**Instructions for the task:**
Exactly as written, retype all of the records that come next.

*** Opening of Material provided ***

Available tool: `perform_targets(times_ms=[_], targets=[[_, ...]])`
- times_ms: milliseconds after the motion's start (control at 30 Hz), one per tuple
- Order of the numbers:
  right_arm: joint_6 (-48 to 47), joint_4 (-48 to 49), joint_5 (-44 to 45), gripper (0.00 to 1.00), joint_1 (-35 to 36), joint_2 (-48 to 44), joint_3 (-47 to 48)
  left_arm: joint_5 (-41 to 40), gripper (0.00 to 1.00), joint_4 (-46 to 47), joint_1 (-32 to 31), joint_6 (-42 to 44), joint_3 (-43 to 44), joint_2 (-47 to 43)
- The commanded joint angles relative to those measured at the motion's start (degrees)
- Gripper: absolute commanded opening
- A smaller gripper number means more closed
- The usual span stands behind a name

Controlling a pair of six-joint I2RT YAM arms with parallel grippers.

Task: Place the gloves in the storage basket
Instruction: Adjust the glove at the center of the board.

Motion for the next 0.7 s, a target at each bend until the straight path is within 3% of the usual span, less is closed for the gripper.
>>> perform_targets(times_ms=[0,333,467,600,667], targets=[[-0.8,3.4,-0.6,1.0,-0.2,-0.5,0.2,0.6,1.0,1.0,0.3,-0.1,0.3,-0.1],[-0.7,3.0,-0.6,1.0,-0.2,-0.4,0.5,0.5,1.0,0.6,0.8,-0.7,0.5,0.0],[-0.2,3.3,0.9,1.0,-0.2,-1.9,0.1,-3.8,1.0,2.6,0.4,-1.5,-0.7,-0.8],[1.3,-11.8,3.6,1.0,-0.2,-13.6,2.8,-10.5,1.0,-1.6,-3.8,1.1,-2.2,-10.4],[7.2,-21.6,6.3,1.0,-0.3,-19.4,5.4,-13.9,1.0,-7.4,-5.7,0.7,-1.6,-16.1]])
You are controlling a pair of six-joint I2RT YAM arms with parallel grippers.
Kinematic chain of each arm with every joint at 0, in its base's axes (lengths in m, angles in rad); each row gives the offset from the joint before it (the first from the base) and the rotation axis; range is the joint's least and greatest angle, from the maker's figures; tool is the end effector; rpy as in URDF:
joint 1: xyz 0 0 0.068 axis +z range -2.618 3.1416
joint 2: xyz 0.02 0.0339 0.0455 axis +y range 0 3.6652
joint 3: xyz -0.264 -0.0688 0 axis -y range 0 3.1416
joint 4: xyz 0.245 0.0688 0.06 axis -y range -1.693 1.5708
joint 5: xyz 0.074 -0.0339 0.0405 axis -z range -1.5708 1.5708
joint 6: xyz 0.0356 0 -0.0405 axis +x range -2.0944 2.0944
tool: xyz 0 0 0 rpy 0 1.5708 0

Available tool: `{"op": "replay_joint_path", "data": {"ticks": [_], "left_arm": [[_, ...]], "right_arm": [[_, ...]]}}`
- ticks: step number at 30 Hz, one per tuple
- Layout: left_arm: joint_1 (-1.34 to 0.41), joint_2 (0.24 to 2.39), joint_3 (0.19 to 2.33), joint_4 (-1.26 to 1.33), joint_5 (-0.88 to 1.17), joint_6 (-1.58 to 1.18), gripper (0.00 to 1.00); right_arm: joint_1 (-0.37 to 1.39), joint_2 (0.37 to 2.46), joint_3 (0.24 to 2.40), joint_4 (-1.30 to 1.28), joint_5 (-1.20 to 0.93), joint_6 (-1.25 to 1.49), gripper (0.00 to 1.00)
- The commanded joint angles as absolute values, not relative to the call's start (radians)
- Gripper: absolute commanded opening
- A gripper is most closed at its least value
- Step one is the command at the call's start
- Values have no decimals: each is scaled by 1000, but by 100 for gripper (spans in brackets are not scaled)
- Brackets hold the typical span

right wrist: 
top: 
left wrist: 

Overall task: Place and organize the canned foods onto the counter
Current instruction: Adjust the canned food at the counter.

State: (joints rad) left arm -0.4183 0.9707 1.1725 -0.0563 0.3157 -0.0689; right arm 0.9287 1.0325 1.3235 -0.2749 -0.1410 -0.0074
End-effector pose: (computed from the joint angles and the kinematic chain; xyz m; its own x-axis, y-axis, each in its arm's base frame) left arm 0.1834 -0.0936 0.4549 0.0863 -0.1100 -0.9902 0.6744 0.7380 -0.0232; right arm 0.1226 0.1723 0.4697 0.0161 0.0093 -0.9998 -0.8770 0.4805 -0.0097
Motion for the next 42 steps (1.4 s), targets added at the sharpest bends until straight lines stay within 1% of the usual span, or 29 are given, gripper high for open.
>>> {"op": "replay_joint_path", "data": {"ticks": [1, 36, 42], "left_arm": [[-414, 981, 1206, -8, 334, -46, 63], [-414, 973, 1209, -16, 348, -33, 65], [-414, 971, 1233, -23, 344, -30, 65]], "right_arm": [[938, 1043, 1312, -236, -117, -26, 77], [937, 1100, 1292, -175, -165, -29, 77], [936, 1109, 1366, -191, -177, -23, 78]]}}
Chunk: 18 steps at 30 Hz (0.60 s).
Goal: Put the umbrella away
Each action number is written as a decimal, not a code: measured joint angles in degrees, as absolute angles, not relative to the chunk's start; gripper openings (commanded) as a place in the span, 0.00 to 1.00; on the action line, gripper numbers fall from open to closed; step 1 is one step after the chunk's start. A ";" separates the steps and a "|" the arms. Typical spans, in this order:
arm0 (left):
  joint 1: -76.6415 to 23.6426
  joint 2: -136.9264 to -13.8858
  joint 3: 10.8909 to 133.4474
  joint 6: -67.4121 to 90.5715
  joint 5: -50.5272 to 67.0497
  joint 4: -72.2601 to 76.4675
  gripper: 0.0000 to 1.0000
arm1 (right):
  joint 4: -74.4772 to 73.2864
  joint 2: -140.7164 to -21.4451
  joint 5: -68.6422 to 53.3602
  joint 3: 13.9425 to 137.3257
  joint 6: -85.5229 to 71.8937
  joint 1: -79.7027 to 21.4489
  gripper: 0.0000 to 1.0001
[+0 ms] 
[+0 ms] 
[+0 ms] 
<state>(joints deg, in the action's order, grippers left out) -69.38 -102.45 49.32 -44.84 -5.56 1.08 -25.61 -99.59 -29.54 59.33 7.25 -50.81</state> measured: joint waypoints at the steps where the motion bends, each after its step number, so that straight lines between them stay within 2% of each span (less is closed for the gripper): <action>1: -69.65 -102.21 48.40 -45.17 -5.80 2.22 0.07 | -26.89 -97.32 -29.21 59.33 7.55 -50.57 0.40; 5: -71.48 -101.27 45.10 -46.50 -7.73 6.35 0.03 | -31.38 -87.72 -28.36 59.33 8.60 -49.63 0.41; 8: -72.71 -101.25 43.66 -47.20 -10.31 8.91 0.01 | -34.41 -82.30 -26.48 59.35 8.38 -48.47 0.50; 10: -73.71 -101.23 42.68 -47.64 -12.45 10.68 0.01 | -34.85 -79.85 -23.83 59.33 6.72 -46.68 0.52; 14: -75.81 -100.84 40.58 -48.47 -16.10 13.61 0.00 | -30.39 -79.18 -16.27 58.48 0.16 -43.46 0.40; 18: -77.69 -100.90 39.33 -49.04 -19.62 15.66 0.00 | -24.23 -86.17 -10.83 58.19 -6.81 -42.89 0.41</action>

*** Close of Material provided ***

**Output for this exercise:**
Available tool: `perform_targets(times_ms=[_], targets=[[_, ...]])`
- times_ms: milliseconds after the motion's start (control at 30 Hz), one per tuple
- Order of the numbers:
  right_arm: joint_6 (-48 to 47), joint_4 (-48 to 49), joint_5 (-44 to 45), gripper (0.00 to 1.00), joint_1 (-35 to 36), joint_2 (-48 to 44), joint_3 (-47 to 48)
  left_arm: joint_5 (-41 to 40), gripper (0.00 to 1.00), joint_4 (-46 to 47), joint_1 (-32 to 31), joint_6 (-42 to 44), joint_3 (-43 to 44), joint_2 (-47 to 43)
- The commanded joint angles relative to those measured at the motion's start (degrees)
- Gripper: absolute commanded opening
- A smaller gripper number means more closed
- The usual span stands behind a name

Controlling a pair of six-joint I2RT YAM arms with parallel grippers.

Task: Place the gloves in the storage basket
Instruction: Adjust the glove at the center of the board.

Motion for the next 0.7 s, a target at each bend until the straight path is within 3% of the usual span, less is closed for the gripper.
>>> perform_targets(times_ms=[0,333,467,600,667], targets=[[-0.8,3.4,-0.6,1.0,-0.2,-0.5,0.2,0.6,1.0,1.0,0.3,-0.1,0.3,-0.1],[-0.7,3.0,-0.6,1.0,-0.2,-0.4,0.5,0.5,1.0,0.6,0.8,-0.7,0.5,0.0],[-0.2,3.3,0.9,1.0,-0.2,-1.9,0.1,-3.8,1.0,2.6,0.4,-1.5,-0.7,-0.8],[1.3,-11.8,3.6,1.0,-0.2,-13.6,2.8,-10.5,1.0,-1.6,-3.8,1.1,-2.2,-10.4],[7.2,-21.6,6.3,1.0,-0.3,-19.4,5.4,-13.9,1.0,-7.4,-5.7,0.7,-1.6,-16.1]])
You are controlling a pair of six-joint I2RT YAM arms with parallel grippers.
Kinematic chain of each arm with every joint at 0, in its base's axes (lengths in m, angles in rad); each row gives the offset from the joint before it (the first from the base) and the rotation axis; range is the joint's least and greatest angle, from the maker's figures; tool is the end effector; rpy as in URDF:
joint 1: xyz 0 0 0.068 axis +z range -2.618 3.1416
joint 2: xyz 0.02 0.0339 0.0455 axis +y range 0 3.6652
joint 3: xyz -0.264 -0.0688 0 axis -y range 0 3.1416
joint 4: xyz 0.245 0.0688 0.06 axis -y range -1.693 1.5708
joint 5: xyz 0.074 -0.0339 0.0405 axis -z range -1.5708 1.5708
joint 6: xyz 0.0356 0 -0.0405 axis +x range -2.0944 2.0944
tool: xyz 0 0 0 rpy 0 1.5708 0

Available tool: `{"op": "replay_joint_path", "data": {"ticks": [_], "left_arm": [[_, ...]], "right_arm": [[_, ...]]}}`
- ticks: step number at 30 Hz, one per tuple
- Layout: left_arm: joint_1 (-1.34 to 0.41), joint_2 (0.24 to 2.39), joint_3 (0.19 to 2.33), joint_4 (-1.26 to 1.33), joint_5 (-0.88 to 1.17), joint_6 (-1.58 to 1.18), gripper (0.00 to 1.00); right_arm: joint_1 (-0.37 to 1.39), joint_2 (0.37 to 2.46), joint_3 (0.24 to 2.40), joint_4 (-1.30 to 1.28), joint_5 (-1.20 to 0.93), joint_6 (-1.25 to 1.49), gripper (0.00 to 1.00)
- The commanded joint angles as absolute values, not relative to the call's start (radians)
- Gripper: absolute commanded opening
- A gripper is most closed at its least value
- Step one is the command at the call's start
- Values have no decimals: each is scaled by 1000, but by 100 for gripper (spans in brackets are not scaled)
- Brackets hold the typical span

right wrist: 
top: 
left wrist: 

Overall task: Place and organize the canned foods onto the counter
Current instruction: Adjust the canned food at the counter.

State: (joints rad) left arm -0.4183 0.9707 1.1725 -0.0563 0.3157 -0.0689; right arm 0.9287 1.0325 1.3235 -0.2749 -0.1410 -0.0074
End-effector pose: (computed from the joint angles and the kinematic chain; xyz m; its own x-axis, y-axis, each in its arm's base frame) left arm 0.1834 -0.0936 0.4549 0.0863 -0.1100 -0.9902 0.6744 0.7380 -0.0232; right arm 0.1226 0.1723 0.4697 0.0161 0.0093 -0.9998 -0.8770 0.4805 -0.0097
Motion for the next 42 steps (1.4 s), targets added at the sharpest bends until straight lines stay within 1% of the usual span, or 29 are given, gripper high for open.
>>> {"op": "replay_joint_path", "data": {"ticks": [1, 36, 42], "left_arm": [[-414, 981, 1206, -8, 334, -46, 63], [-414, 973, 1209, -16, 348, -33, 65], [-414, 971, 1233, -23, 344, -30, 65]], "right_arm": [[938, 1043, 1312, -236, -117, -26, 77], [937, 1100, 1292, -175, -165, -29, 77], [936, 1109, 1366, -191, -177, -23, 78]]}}
Chunk: 18 steps at 30 Hz (0.60 s).
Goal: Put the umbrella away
Each action number is written as a decimal, not a code: measured joint angles in degrees, as absolute angles, not relative to the chunk's start; gripper openings (commanded) as a place in the span, 0.00 to 1.00; on the action line, gripper numbers fall from open to closed; step 1 is one step after the chunk's start. A ";" separates the steps and a "|" the arms. Typical spans, in this order:
arm0 (left):
  joint 1: -76.6415 to 23.6426
  joint 2: -136.9264 to -13.8858
  joint 3: 10.8909 to 133.4474
  joint 6: -67.4121 to 90.5715
  joint 5: -50.5272 to 67.0497
  joint 4: -72.2601 to 76.4675
  gripper: 0.0000 to 1.0000
arm1 (right):
  joint 4: -74.4772 to 73.2864
  joint 2: -140.7164 to -21.4451
  joint 5: -68.6422 to 53.3602
  joint 3: 13.9425 to 137.3257
  joint 6: -85.5229 to 71.8937
  joint 1: -79.7027 to 21.4489
  gripper: 0.0000 to 1.0001
[+0 ms] 
[+0 ms] 
[+0 ms] 
<state>(joints deg, in the action's order, grippers left out) -69.38 -102.45 49.32 -44.84 -5.56 1.08 -25.61 -99.59 -29.54 59.33 7.25 -50.81</state> measured: joint waypoints at the steps where the motion bends, each after its step number, so that straight lines between them stay within 2% of each span (less is closed for the gripper): <action>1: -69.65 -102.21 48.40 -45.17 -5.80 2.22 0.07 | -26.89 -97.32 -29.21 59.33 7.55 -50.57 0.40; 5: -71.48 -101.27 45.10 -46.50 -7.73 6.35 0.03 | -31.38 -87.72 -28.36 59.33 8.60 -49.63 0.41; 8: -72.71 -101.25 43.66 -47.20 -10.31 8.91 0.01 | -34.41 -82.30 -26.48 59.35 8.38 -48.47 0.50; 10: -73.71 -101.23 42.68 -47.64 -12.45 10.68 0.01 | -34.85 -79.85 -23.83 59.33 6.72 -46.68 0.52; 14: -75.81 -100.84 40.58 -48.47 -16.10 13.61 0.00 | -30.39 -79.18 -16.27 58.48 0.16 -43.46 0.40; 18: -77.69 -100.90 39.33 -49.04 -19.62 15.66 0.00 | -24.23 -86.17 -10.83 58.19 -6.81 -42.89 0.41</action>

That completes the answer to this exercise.